PROBLEM STATEMENT: Your answer should be one number: how many lines of the data include the string "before"?
===== MATERIAL PROVIDED =====
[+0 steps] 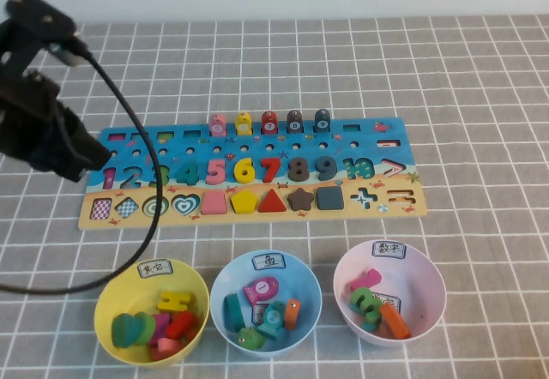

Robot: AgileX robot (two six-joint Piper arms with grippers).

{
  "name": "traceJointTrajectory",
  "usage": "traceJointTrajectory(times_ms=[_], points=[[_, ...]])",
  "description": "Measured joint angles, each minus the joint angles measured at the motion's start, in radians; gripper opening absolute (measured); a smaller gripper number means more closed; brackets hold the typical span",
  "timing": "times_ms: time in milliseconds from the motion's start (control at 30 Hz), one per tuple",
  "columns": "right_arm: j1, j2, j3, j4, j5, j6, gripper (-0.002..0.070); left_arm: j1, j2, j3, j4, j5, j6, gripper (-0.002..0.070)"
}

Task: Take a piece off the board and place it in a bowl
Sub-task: Pick up the "number 4"

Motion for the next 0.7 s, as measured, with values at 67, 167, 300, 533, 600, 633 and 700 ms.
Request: traceJointTrajectory(times_ms=[67,167,300,533,600,633,700], points=[[0.000,0.000,0.000,0.000,0.000,0.000,-0.0017,0.000,0.065,-0.070,0.000,0.052,0.065,-0.0001],[0.000,0.000,0.000,0.000,0.000,0.000,-0.0017,0.000,0.159,-0.175,0.000,0.090,0.151,-0.0001],[0.000,0.000,0.000,0.000,0.000,0.000,-0.0017,0.000,0.271,-0.289,0.007,0.095,0.246,-0.0001],[0.000,0.000,0.000,0.000,0.000,0.000,-0.0017,-0.044,0.442,-0.444,0.093,0.097,0.414,-0.0002],[0.000,0.000,0.000,0.000,0.000,0.000,-0.0017,-0.066,0.488,-0.488,0.133,0.097,0.427,-0.0002],[0.000,0.000,0.000,0.000,0.000,0.000,-0.0017,-0.078,0.513,-0.508,0.149,0.097,0.432,-0.0002],[0.000,0.000,0.000,0.000,0.000,0.000,-0.0017,-0.098,0.559,-0.540,0.168,0.097,0.442,-0.0002]])
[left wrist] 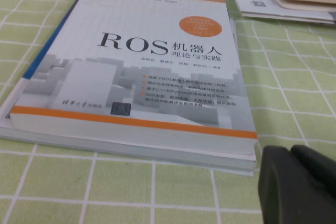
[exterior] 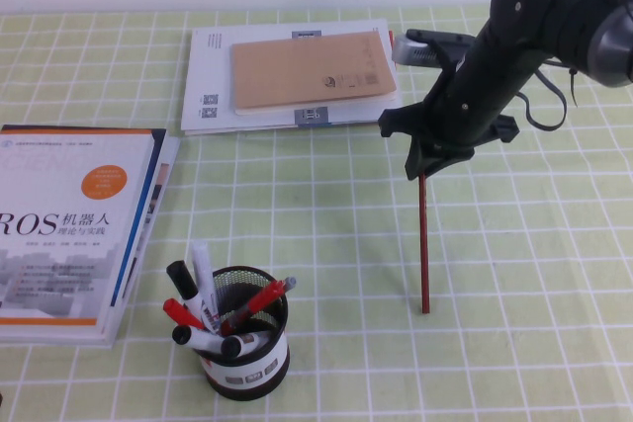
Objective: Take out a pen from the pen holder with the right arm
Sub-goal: 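Take a marker out of the pen holder and lay it on the table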
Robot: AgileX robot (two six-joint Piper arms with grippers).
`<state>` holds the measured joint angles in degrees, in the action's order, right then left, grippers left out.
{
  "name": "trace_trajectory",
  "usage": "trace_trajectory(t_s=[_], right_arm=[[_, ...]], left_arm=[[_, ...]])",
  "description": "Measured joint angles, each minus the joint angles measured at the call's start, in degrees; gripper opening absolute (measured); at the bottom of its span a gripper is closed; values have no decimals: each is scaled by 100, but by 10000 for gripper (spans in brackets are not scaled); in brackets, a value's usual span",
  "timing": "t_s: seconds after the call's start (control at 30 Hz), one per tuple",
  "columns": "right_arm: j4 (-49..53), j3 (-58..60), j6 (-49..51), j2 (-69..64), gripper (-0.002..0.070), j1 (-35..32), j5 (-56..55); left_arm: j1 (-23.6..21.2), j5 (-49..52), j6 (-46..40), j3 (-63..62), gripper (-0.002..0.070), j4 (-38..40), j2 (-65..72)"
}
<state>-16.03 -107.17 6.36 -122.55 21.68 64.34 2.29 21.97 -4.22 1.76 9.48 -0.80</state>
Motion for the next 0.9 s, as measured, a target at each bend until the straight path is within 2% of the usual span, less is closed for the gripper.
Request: trace_trajectory(t_s=[0.37, 0.67, 0.9], right_arm=[[-68, 1, 26, -290, 11, 0, -474], [-7, 1, 26, -328, 85, 0, -718], [9, 1, 26, -383, 94, 0, -826]], left_arm=[[0, 0, 0, 0, -8, 0, 0], [0, 0, 0, 0, -8, 0, 0], [0, 0, 0, 0, -8, 0, 0]])
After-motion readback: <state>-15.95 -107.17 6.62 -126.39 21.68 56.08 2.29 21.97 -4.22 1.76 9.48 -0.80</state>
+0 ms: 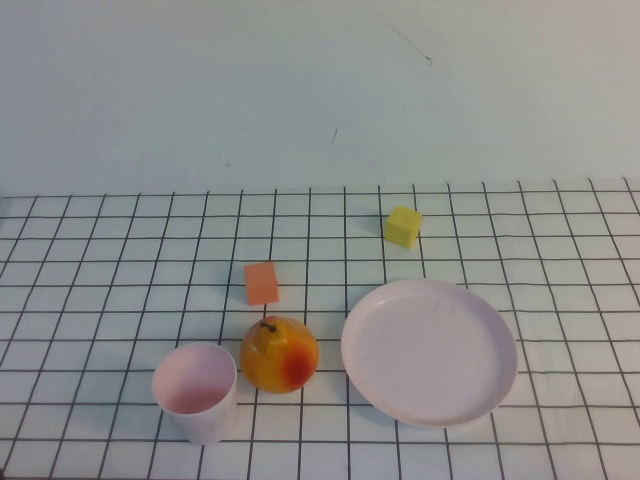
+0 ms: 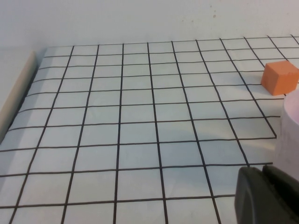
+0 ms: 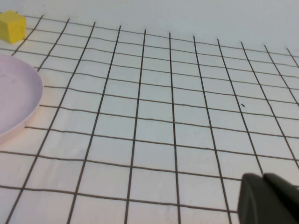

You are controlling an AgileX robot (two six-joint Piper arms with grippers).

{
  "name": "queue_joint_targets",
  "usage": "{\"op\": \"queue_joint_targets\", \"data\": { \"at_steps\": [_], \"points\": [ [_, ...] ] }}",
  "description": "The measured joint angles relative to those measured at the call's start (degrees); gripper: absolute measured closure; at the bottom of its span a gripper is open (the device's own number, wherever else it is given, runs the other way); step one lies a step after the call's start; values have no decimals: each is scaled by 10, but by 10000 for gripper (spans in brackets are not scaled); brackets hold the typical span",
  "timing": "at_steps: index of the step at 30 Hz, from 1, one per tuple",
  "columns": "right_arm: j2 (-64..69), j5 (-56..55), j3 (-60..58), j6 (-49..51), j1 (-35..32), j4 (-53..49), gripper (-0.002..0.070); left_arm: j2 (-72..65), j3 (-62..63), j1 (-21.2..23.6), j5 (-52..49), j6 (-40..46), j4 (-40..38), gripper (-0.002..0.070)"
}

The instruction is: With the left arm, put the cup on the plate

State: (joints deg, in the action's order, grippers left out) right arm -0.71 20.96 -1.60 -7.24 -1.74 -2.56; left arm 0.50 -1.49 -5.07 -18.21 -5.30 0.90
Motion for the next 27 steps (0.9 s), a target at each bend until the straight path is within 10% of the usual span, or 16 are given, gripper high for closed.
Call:
{"op": "queue_joint_targets", "data": {
  "at_steps": [27],
  "points": [
    [0,0,0,0,0,0,678,0,-1,0,577,0,10,678]
  ]
}}
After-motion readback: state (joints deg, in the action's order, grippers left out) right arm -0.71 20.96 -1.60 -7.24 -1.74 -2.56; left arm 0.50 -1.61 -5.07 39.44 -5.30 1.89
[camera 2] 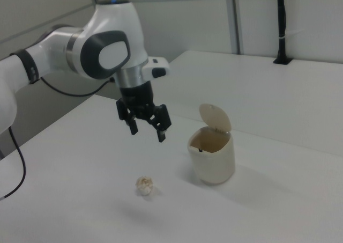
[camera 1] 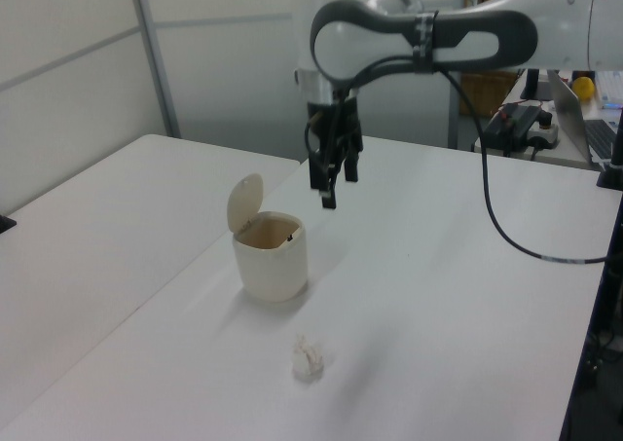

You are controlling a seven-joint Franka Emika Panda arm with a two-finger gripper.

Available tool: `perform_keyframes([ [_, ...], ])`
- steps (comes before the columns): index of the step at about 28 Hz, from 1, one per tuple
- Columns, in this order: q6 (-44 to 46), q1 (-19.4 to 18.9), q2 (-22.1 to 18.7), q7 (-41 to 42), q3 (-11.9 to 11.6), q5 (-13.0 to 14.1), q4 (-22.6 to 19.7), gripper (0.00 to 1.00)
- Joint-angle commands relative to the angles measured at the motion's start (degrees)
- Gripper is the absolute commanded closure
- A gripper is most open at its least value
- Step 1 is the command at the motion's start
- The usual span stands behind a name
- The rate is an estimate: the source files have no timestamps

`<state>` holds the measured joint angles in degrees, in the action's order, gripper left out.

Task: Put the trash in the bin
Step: 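Move the gripper down over the crumpled white paper ball, then close the gripper on the paper ball and lift it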

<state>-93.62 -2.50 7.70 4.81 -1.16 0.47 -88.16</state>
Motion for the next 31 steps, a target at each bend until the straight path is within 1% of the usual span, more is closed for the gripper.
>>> perform_keyframes([
  [1, -5.2, -3.7, -0.9, -4.7, -0.4, -0.1, -5.8, 0.0],
  [5, -10.3, -6.3, -0.8, -8.7, -0.4, -2.2, -9.8, 0.0],
  [6, -13.7, -7.5, -0.8, -11.2, -0.4, -3.4, -12.1, 0.0],
  [10, -19.6, -9.6, -0.3, -15.6, -0.4, -7.0, -16.5, 0.0],
  [12, -22.7, -10.9, 0.8, -18.2, -0.4, -8.7, -18.4, 0.0],
  [16, -24.8, -12.0, 3.1, -20.7, -0.4, -10.7, -18.9, 0.0],
  [18, -25.6, -13.0, 4.6, -22.3, -0.4, -12.5, -18.9, 0.0],
  [23, -27.0, -13.8, 6.8, -24.1, -0.4, -14.1, -19.0, 0.0],
  [25, -27.2, -14.3, 8.3, -24.6, -0.4, -14.6, -19.0, 0.0],
  [27, -27.3, -14.9, 9.3, -25.3, -0.4, -15.6, -19.0, 0.0],
  [29, -28.2, -15.6, 10.1, -26.8, -0.4, -16.8, -19.2, 0.0],
  [30, -29.5, -16.0, 10.8, -28.5, -0.4, -18.2, -19.8, 0.0],
  [31, -30.1, -16.1, 11.1, -29.4, -0.4, -19.0, -20.2, 0.0],
])
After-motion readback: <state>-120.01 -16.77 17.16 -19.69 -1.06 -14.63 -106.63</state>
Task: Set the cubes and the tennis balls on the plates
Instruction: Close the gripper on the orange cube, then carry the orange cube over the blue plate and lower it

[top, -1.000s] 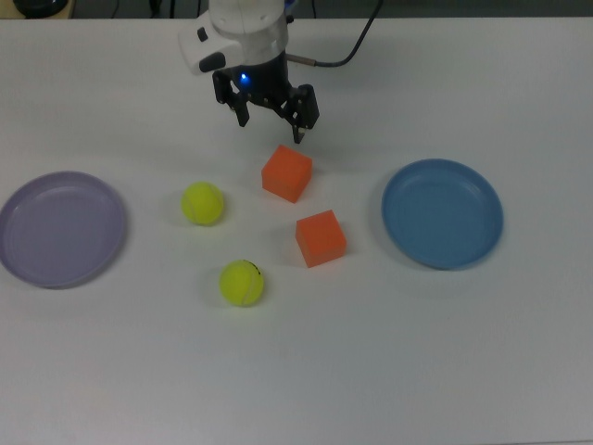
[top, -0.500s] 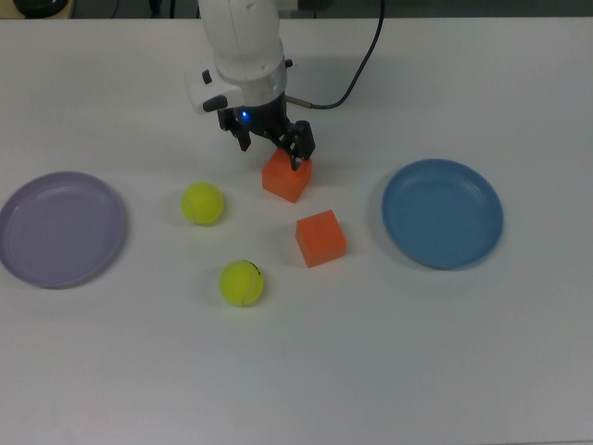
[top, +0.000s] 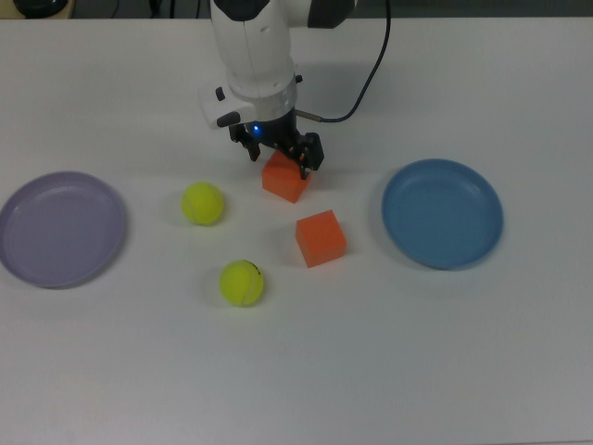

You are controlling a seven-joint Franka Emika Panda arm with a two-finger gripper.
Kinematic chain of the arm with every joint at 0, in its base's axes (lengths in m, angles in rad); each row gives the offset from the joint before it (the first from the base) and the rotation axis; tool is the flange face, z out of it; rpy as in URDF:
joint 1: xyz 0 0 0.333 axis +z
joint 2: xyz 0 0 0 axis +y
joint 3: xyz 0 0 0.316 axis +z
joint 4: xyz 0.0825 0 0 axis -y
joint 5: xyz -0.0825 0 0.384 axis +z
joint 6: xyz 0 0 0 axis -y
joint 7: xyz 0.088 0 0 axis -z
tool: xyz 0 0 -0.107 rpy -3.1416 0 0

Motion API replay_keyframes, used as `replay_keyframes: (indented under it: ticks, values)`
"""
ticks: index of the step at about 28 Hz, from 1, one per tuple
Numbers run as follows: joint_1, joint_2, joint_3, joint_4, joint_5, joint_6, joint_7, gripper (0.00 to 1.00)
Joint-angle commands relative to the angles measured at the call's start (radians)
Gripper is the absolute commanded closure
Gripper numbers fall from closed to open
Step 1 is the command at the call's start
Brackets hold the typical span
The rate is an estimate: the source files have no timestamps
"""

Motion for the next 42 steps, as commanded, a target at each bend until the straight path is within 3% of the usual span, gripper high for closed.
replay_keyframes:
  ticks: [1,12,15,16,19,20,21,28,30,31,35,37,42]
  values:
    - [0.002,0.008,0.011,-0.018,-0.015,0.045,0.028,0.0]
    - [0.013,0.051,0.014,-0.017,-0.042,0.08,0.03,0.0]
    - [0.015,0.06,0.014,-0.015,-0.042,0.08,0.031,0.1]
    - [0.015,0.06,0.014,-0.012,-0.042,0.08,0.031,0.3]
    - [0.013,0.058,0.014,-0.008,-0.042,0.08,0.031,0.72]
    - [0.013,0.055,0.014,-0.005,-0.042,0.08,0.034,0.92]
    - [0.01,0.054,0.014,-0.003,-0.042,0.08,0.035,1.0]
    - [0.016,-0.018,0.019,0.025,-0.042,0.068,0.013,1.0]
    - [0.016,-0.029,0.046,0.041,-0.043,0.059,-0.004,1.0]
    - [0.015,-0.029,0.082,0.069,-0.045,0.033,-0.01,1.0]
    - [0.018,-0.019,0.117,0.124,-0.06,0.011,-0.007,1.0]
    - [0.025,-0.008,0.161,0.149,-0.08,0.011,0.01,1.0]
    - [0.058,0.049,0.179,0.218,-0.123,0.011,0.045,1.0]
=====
ANSWER BELOW: 2